Dans cet entretien, Samir Choubane, en connaisseur, nous parle aussi, avec amertume, du niveau lamentable des chanteurs kabyles actuels. Tout en rendant hommage à une minorité d’entre-eux qui font du bon travail.
La Dépêche de Kabylie : Pouvez-vous retracer votre parcours à nos lecteurs ?
Samir Choubane : Juste après ma formation de deux années à l’ITE de Bouira comme PEF de musique, j’ai continué mes études dans le même domaine à l’institut Ghassiri de Sétif. A la fin de mes études, je suis revenu travailler à Béjaïa tout en étant membre du groupe “Les 4 Vitesses” avec le regretté Salim Berkani, Mamou Benzaïd et aussi Karim Amokrane avec lequel j’ai passé une année à l’ITE de Bouira. J’ai beaucoup appris avec ce groupe : J’y jouait du saxophone. Après cela, j’ai été pris par mon métier d’enseignant. Toutefois, en parallèle, j’ai voulu former ma propre équipe. Mais, cela n’a pas duré longtemps à cause du manque de temps. Sinon, je continue à jouer des saxophones ténor, alto et soprano, et aussi des flûtes à bec et traversière. Inutile de vous dire que j’ai mes propres morceaux de musique. J’ai également donné des cours de solfège et de flûtes à la Maison de la culture de Béjaïa du temps où Mme Iaïche en était la directrice.
D’ailleurs, j’en garde de très bons souvenirs, car, les élèves étaient des enfants qui avaient appris très rapidement tellement ils avaient la musique dans le sang. A ce jour, leurs parents me demandent de reprendre.

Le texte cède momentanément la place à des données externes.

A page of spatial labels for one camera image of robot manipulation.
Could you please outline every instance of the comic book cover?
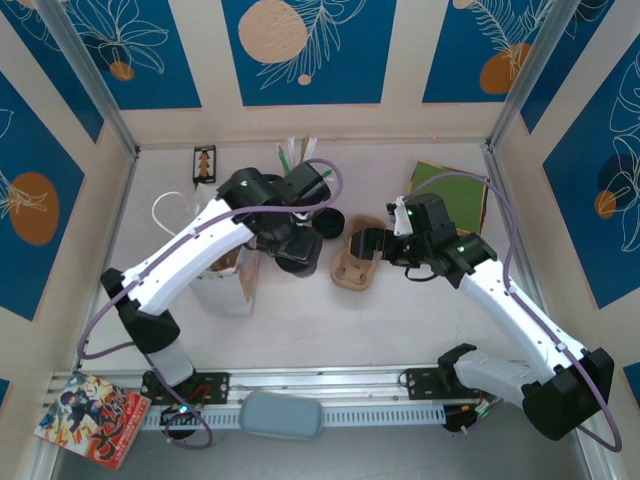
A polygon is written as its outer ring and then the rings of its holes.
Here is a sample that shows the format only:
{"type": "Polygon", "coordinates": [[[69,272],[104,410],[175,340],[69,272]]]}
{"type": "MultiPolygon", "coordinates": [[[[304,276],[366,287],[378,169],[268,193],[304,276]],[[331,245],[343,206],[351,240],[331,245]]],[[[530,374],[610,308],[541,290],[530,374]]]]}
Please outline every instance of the comic book cover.
{"type": "Polygon", "coordinates": [[[149,403],[142,395],[75,371],[34,433],[115,470],[149,403]]]}

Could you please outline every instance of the small framed picture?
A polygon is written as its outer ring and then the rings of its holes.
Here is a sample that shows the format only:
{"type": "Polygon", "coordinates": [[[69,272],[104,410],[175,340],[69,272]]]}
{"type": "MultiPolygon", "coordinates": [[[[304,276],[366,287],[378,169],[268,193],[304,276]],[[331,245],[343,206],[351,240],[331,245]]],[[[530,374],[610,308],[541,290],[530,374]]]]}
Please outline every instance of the small framed picture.
{"type": "Polygon", "coordinates": [[[216,181],[216,146],[205,145],[193,149],[193,183],[216,181]]]}

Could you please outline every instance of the gray pad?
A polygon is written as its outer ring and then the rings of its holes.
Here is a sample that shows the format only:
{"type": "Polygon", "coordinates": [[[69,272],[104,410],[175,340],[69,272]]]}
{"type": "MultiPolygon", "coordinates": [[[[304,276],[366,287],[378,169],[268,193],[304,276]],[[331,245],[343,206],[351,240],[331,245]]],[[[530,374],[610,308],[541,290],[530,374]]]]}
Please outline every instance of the gray pad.
{"type": "Polygon", "coordinates": [[[257,435],[311,440],[322,430],[322,405],[310,398],[253,392],[242,403],[239,422],[257,435]]]}

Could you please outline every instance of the tan rubber object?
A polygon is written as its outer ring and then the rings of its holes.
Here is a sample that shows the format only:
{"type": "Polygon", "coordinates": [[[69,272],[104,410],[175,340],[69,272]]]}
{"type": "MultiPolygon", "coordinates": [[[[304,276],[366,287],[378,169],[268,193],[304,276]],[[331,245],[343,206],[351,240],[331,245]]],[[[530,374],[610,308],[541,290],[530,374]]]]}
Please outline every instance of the tan rubber object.
{"type": "Polygon", "coordinates": [[[349,241],[351,236],[365,228],[386,228],[383,221],[366,215],[353,217],[344,230],[344,240],[347,248],[341,250],[331,266],[331,279],[333,282],[348,290],[361,292],[369,288],[377,269],[376,260],[361,260],[349,253],[349,241]]]}

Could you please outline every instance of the green notebook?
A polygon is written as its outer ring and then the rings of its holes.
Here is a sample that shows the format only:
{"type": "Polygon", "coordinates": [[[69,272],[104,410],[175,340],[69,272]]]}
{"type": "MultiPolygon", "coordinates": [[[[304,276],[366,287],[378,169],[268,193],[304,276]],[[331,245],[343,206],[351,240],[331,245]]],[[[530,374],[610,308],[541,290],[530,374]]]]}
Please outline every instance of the green notebook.
{"type": "MultiPolygon", "coordinates": [[[[412,192],[415,187],[431,177],[455,171],[461,170],[420,161],[411,176],[409,191],[412,192]]],[[[428,185],[420,193],[435,193],[442,197],[449,217],[460,233],[482,232],[487,207],[487,187],[482,183],[472,178],[448,177],[428,185]]]]}

Parlons maintenant de l’enseignement de la musique, peut-on espérer avoir des résultats concrets avec des classes de plus de 40 élèves à raison d’une heure par semaine ?
C’est possible. Cela dépend des compétences de l’enseignant et de l’amour qu’il porte à la musique et à ses élèves. Je l’ai moi-même vérifié puisque j’ai enseigné dans ces conditions et j’ai pu avoir des résultats plus que satisfaisants. Par contre, lorsque l’on se retrouve avec 17 classes de plus de 40 élèves chacune, je ne pense pas que cela soit possible.
Nous avons entendu parler de la prochaine création d’une école de musique dans la capitale des Hammadites. Qu’en est-il exactement ?
C’est vrai. Et c’est grâce à Hamid Merouani, responsable du Comité des fêtes de la ville de Béjaïa.
Mais, sera-t-elle accessible pour tout le monde ?
Nous ne ferons pas de sélection, encore moins de discrimination. Cette école sera ouverte à tout le monde et plusieurs instruments de musique y seront enseignés.
Est-ce que ce projet sera la création d’une école, au sens propre du terme ou simplement une section “musique” au niveau du Comité des fêtes, comme ce qui existe dans les centres culturels et les maisons de jeunes ?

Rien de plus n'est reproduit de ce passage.